◆ **Assignment**: Produce a word-for-word copy of the data that follows, excluding images.
^^^^^^^^^^^^^^^^
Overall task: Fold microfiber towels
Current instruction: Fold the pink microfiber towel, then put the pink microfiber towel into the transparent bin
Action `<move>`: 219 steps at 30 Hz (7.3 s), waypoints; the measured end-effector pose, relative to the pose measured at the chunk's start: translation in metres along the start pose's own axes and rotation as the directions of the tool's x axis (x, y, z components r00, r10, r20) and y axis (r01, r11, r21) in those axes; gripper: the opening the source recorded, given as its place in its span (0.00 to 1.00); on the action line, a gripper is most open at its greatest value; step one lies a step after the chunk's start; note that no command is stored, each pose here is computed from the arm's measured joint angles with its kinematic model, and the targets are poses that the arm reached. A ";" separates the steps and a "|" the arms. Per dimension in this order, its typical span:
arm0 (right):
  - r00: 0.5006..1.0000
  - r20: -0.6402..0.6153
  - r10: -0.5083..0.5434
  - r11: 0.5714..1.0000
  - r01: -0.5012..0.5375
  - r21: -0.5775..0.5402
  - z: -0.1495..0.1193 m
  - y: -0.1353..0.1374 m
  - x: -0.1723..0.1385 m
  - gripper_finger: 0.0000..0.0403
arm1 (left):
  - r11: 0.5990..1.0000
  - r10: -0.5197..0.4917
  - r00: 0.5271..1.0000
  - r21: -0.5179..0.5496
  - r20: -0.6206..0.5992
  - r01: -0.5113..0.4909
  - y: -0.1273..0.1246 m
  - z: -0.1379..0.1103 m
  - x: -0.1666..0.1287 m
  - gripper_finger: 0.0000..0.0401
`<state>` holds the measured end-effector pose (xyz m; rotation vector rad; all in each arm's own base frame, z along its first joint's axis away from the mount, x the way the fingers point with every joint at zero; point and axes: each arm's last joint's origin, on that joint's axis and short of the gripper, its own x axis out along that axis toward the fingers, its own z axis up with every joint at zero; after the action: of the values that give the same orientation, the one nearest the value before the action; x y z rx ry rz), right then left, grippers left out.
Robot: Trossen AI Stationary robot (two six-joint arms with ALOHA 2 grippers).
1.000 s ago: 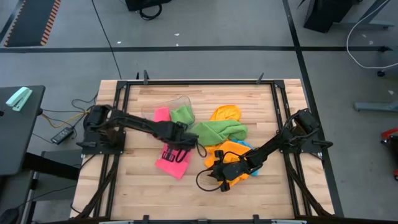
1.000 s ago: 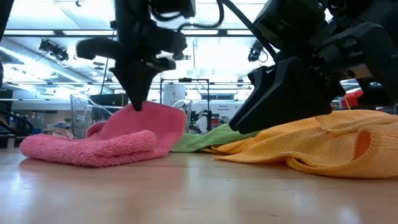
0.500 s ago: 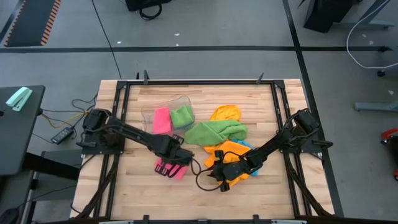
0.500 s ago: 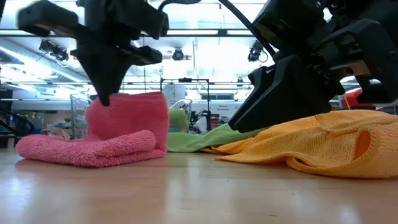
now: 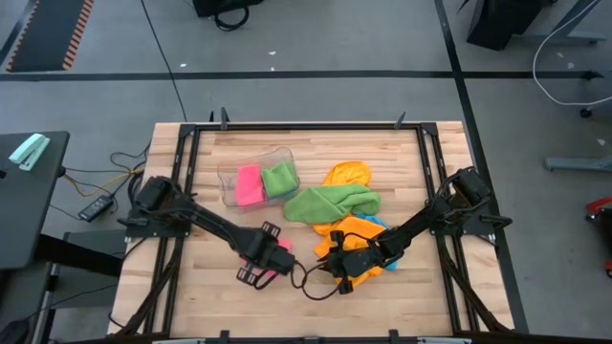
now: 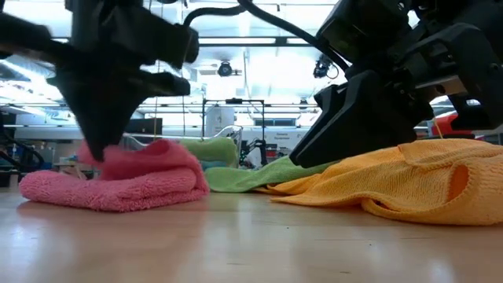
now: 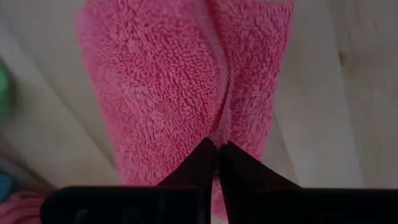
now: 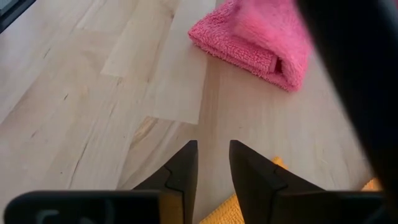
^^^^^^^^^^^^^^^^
◆ **Solved problem**:
Overall task: Fold microfiber towels
Current instruction: Fold the pink microfiber towel, then put the pink microfiber towel into the transparent bin
Action `<move>`: 219 steps at 30 Hz (7.3 s), waypoints; the measured end-effector pose, relative to the pose measured at the chunk's start: translation in metres along the start pose's own axes and rotation as the directions of the tool's x axis (x, y, z components r00, r10, r20) and y axis (r01, r11, r21) in those axes; gripper: the opening the source recorded, given as its place in its span (0.00 to 1.00); on the action line, a gripper is most open at its greatest value; step one lies a step after the chunk's start; note that no command is stored, each pose here is computed from the arm's measured joint angles with its kinematic model, and the targets are poses that the arm reached. A ";" separates the steps and a "|" the arms. Per dimension in this order, its typical span:
arm0 (right):
  - r00: 0.5006..1.0000
  - r20: -0.6402..0.6153
  - r10: -0.5083..0.5434
  - r11: 0.5714..1.0000
  - r01: -0.5012..0.5375
  - r21: -0.5775..0.5402
  - z: -0.1495..0.1193 m
  - y: -0.1353..0.1374 m
  - x: -0.1723..0.1385 m
  - gripper_finger: 0.0000..0.0403
arm1 (left):
  - r11: 0.5990..1.0000
  - r10: -0.5197..0.4917
  - r00: 0.5271..1.0000
  - r21: -0.5179..0.5496
  - r20: -0.6206..0.5992
  - r01: -0.5113..0.4909
  - y: -0.1273..0.1246 m
  - z: -0.1379..0.1103 m
  - x: -0.1666..0.1287 m
  - gripper_finger: 0.0000..0.0401
`<state>` holds the measured end-effector pose (xyz m; rotation vector rad; all in each arm's own base frame, z along its first joint's axis away from the mount, x the way the fingers point with every joint at zero; point and axes: each arm's last joint's origin, on that joint's axis and short of the gripper, its own x axis out along that axis toward the fingers, its own z axis up with every joint at zero; after the action: of the values that give the same orientation, the one nearest the value before the action; x y z rx ry rz), right then left, grippers left out.
Robot: Trossen AI Stationary robot (two six-joint arms with ALOHA 2 grippers).
1.000 s ago: 
1.000 s ago: 
0.500 s ago: 
0.500 s ago: 
now: 
now: 
now: 
now: 

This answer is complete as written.